▸ EXERCISE DIRECTIONS: Every line from the start of the data through the line containing "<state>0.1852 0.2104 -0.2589" should be retyped exactly; the pictures should not.

▸ Collected data:
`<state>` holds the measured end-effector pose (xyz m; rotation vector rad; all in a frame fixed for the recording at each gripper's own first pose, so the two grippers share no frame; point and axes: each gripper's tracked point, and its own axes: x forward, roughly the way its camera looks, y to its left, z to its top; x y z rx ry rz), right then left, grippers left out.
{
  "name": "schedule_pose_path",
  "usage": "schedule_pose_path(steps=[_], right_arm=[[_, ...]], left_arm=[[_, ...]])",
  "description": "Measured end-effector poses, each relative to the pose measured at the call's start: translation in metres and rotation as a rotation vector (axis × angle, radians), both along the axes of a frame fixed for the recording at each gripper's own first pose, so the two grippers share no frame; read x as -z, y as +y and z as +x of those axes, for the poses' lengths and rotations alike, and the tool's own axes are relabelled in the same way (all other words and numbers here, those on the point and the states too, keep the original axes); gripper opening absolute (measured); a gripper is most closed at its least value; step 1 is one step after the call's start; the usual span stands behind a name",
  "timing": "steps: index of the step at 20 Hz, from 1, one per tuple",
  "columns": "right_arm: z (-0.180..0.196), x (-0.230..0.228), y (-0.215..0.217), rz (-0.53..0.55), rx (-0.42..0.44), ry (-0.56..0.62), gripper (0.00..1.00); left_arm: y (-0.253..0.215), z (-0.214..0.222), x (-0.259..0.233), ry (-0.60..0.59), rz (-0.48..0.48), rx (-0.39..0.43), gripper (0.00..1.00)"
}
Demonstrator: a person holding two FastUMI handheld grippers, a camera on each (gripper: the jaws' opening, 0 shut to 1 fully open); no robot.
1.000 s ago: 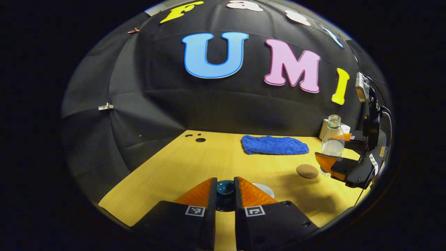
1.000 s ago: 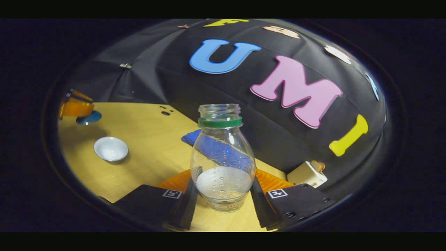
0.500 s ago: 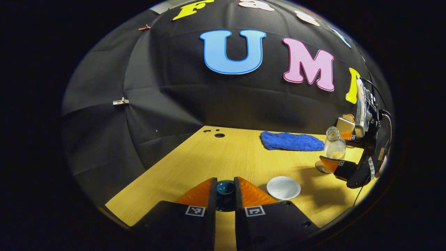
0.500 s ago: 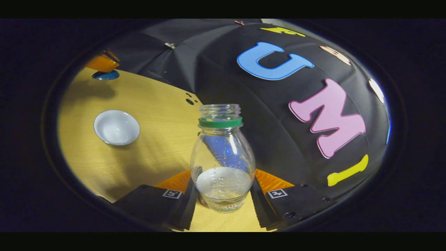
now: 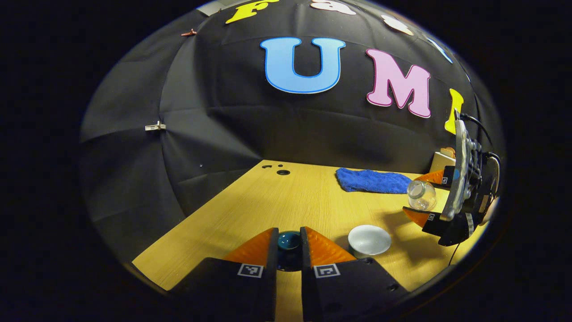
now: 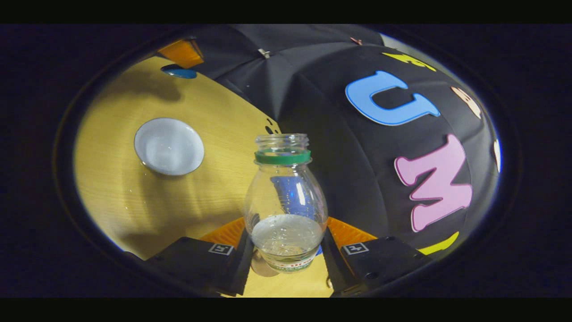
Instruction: Open the teacup lid with one hand, grasp the water bottle and pour water into the teacup with the other hand; after pouring, place the water bottle on the coaster and then close the teacup lid.
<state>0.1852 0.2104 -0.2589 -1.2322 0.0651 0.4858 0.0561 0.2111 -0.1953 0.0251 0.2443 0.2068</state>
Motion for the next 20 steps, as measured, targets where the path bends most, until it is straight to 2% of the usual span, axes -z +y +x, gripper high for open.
schedule_pose_path(steps=[5, 6, 7, 8, 11, 18, 19, 20], right_arm=[[-0.008, 0.008, 0.013, -0.092, -0.089, -0.009, 0.73], [-0.009, 0.009, 0.015, -0.106, -0.101, -0.013, 0.70], [-0.009, 0.008, 0.015, -0.121, -0.109, -0.018, 0.70], [-0.009, 0.008, 0.015, -0.139, -0.117, -0.028, 0.73], [-0.005, 0.008, 0.020, -0.206, -0.159, -0.069, 0.73], [-0.007, 0.010, 0.028, -0.285, -0.235, -0.067, 0.73], [-0.007, 0.009, 0.029, -0.300, -0.249, -0.069, 0.73], [-0.008, 0.007, 0.030, -0.316, -0.261, -0.075, 0.73]], left_arm=[[0.003, -0.004, 0.007, 0.009, -0.012, -0.011, 0.27], [0.003, -0.004, 0.008, 0.010, -0.013, -0.011, 0.23], [0.003, -0.004, 0.008, 0.011, -0.012, -0.011, 0.27], [0.004, -0.006, 0.009, 0.011, -0.008, -0.012, 0.27], [0.006, -0.006, 0.009, 0.015, -0.003, -0.016, 0.27], [0.007, -0.011, 0.013, 0.016, -0.005, -0.024, 0.27], [0.008, -0.012, 0.013, 0.018, -0.007, -0.026, 0.30], [0.009, -0.013, 0.014, 0.018, -0.008, -0.028, 0.27]])
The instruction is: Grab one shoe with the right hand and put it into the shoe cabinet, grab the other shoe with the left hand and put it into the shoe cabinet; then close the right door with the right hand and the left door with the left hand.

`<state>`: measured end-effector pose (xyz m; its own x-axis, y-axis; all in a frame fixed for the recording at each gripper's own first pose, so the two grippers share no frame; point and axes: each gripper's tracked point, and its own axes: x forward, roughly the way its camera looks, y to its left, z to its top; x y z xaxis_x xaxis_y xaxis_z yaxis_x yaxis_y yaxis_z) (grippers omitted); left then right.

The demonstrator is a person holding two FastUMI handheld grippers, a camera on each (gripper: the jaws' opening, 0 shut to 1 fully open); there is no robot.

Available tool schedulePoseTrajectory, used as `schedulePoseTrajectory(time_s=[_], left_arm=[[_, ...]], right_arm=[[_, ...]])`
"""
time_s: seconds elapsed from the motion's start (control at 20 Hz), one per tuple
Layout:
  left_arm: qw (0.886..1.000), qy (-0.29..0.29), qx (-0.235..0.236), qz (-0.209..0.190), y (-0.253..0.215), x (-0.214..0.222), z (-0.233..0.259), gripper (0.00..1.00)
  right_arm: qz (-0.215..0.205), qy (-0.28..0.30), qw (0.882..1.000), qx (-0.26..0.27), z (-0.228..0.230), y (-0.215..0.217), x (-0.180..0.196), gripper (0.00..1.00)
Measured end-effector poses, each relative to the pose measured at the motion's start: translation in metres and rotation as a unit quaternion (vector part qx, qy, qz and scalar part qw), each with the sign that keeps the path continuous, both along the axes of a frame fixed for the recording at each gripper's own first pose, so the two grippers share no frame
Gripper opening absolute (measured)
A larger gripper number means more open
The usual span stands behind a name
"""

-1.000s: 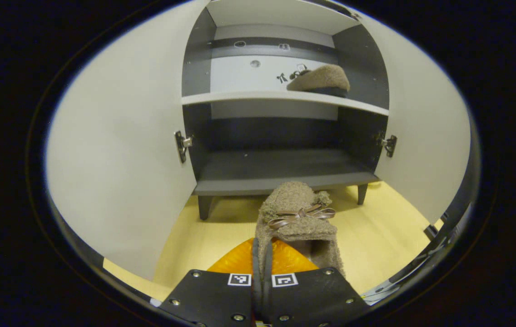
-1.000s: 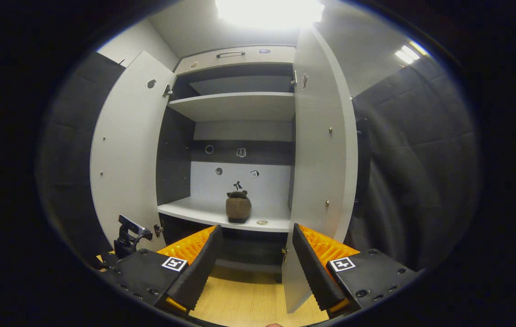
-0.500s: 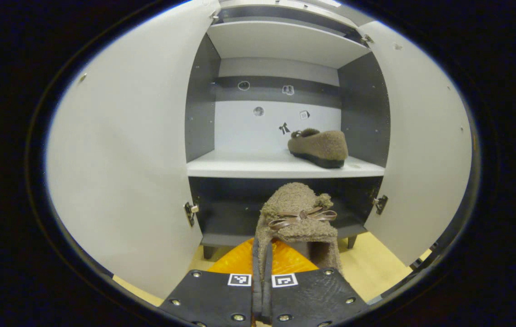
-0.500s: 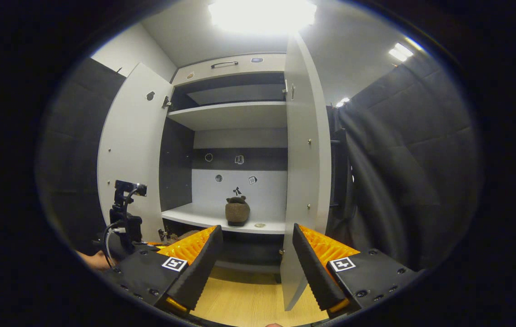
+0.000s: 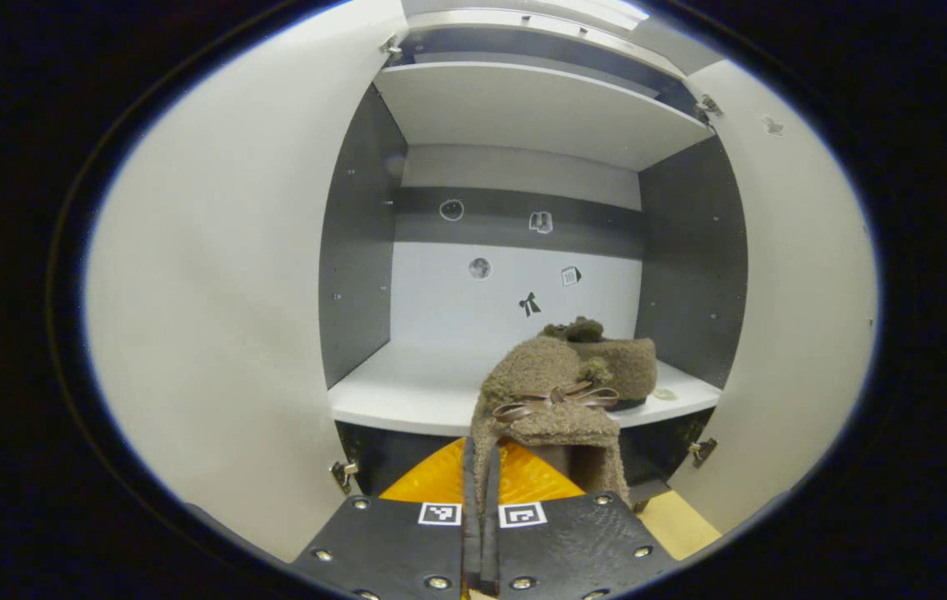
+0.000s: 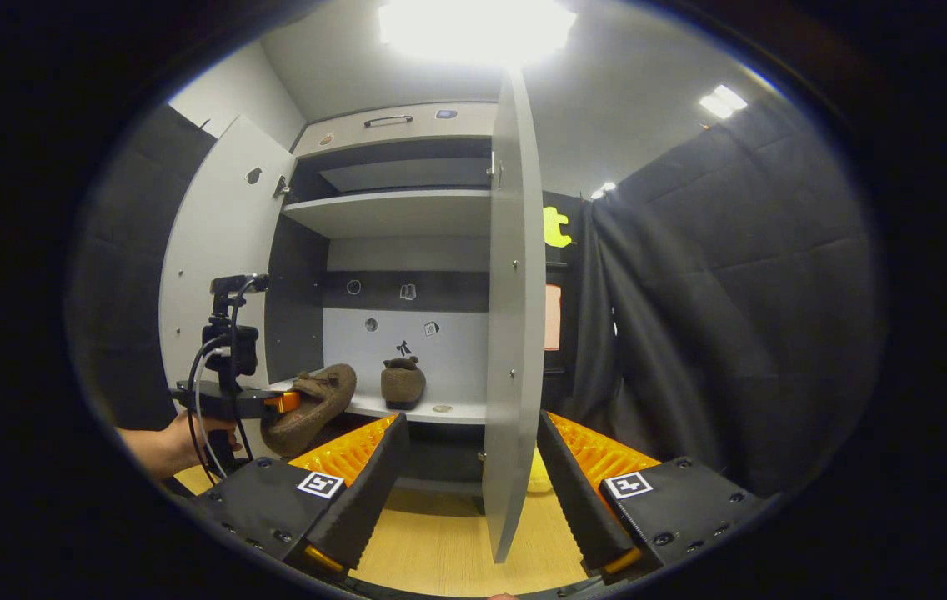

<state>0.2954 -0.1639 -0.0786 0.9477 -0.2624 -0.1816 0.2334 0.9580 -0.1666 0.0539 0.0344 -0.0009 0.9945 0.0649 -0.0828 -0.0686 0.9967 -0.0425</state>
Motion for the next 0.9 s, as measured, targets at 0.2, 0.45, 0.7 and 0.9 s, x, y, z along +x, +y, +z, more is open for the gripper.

▸ TASK RESPONSE:
`<state>` holds the measured end-effector pose (xyz m; rotation vector rad; all in a frame fixed for the recording at each gripper's own first pose, so the two grippers share no frame; point and axes: each gripper's tracked point, and its own axes: x forward, roughly the way its camera looks, y to its left, z to its top; x y z rx ry rz), right then left, grippers left out.
{
  "name": "schedule_pose_path",
  "usage": "schedule_pose_path(steps=[_], right_arm=[[_, ...]], left_arm=[[_, ...]])",
  "description": "Measured end-effector poses, each relative to the pose measured at the call's start: translation in metres and rotation as a rotation vector (axis × angle, radians), both along the axes of a frame fixed for the recording at each gripper's own first pose, so the two grippers share no frame; read x as -z, y as +y and z as +x of those axes, for the poses' lengths and rotations alike, and the tool's own axes are relabelled in the same way (all other words and numbers here, those on the point and the states too, keep the original axes); gripper opening absolute (measured); a gripper is most closed at its least value; step 1 is one step after the call's start; the usual span stands behind a name",
  "timing": "steps: index of the step at 20 Hz, from 1, one per tuple",
  "columns": "right_arm: z (-0.180..0.196), x (-0.230..0.228), y (-0.215..0.217), rz (-0.53..0.55), rx (-0.42..0.44), ry (-0.56..0.62), gripper (0.00..1.00); left_arm: y (-0.253..0.215), z (-0.214..0.222), x (-0.259..0.233), ry (-0.60..0.59), rz (-0.48..0.48), rx (-0.39..0.43), gripper (0.00..1.00)"
}
Demonstrator: a person holding two FastUMI handheld grippers, a camera on each (gripper: the jaws' opening, 0 shut to 1 fully open); no robot.
1.000 s ago: 
1.000 s ago: 
0.500 s ago: 
0.500 s ago: 
now: 
now: 
Instruction: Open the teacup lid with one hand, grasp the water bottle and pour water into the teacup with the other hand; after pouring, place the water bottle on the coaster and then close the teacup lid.
<state>0.1852 0.2104 -0.2589 -1.2322 0.0651 0.4858 0.0561 0.2111 -0.1953 0.0251 0.2443 0.2068</state>

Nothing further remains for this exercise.